Je suis arrivé dimanche matin par le Doon Express en provenance de Kolkata. J’aurais pu rater l’arrêt, mais par chance, quelqu’un m’a réveillé cinq minutes avant l’entrée en gare !
Un tour en rickshaw (le Mario Kart local !) pour rejoindre le centre, situé à 12 km, et poser mon sac au Tibetan Monastery, où loge le Dalaï Lama lors de ses visites.
J’ai retrouvé, comme voisins de palier, Julie et Sam, un jeune couple breton de Loctudy, partis faire le tour du monde depuis un an. Nous nous étions retrouvés à Kolkata, dans Sudder Street, deux mois après notre première rencontre à Mawlamyine, en Birmanie !
Bodhgaya est un lieu fondamental du bouddhisme : c’est ici que le prince népalais Siddharta Gautama atteignit l’illumination, après sept semaines de méditation sous un figuier, devenant ainsi un Bouddha, un être éveillé.
L’arbre est toujours là (ou plutôt l’un de ses descendants), et un temple a été édifié sur ce même lieu : le Mahabodhi Temple, considéré comme le lieu le plus sacré du bouddhisme.
Pèlerins et touristes du monde entier affluent dans ce village (désormais bien développé), devenu au fil du temps une véritable capitale religieuse.
Mais Bodhgaya, c’est aussi un endroit paisible, idéal pour se promener à l’écart des camelots autour du temple, dans les ruelles ou la campagne environnante.

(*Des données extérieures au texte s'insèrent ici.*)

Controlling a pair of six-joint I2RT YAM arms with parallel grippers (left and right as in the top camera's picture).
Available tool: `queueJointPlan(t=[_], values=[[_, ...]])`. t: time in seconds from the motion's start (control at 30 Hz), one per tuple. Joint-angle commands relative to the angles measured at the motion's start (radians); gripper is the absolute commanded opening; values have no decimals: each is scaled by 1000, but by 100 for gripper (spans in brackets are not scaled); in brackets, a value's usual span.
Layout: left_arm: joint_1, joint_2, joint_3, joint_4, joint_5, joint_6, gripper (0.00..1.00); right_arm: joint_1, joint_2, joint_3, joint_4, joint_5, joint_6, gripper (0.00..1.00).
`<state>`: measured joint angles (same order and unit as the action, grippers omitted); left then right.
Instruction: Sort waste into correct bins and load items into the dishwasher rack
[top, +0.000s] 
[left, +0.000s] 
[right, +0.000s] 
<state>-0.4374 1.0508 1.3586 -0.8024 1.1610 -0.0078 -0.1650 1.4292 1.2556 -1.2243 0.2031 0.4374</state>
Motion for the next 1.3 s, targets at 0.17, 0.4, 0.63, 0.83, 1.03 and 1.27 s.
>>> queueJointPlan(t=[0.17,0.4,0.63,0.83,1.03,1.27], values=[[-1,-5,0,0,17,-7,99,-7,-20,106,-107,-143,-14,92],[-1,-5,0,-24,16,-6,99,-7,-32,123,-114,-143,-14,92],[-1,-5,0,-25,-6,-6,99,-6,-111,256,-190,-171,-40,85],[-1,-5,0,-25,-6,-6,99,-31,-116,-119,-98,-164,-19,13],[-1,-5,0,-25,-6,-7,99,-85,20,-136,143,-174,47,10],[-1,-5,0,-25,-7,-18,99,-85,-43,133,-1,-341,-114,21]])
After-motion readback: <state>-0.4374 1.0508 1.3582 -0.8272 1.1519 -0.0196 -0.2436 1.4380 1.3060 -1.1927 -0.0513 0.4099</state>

J’ai également visité deux temples, l’un thaïlandais (souvenirs…), l’autre tibétain (Karmapa). Plusieurs monastères ont été construits ici, chacun représentant un pays bouddhiste.
Après deux bonnes nuits (et quelques siestes !), j’ai bien récupéré avant de prendre un train pour Varanasi (Bénarès) dans l’après-midi (3 heures de trajet).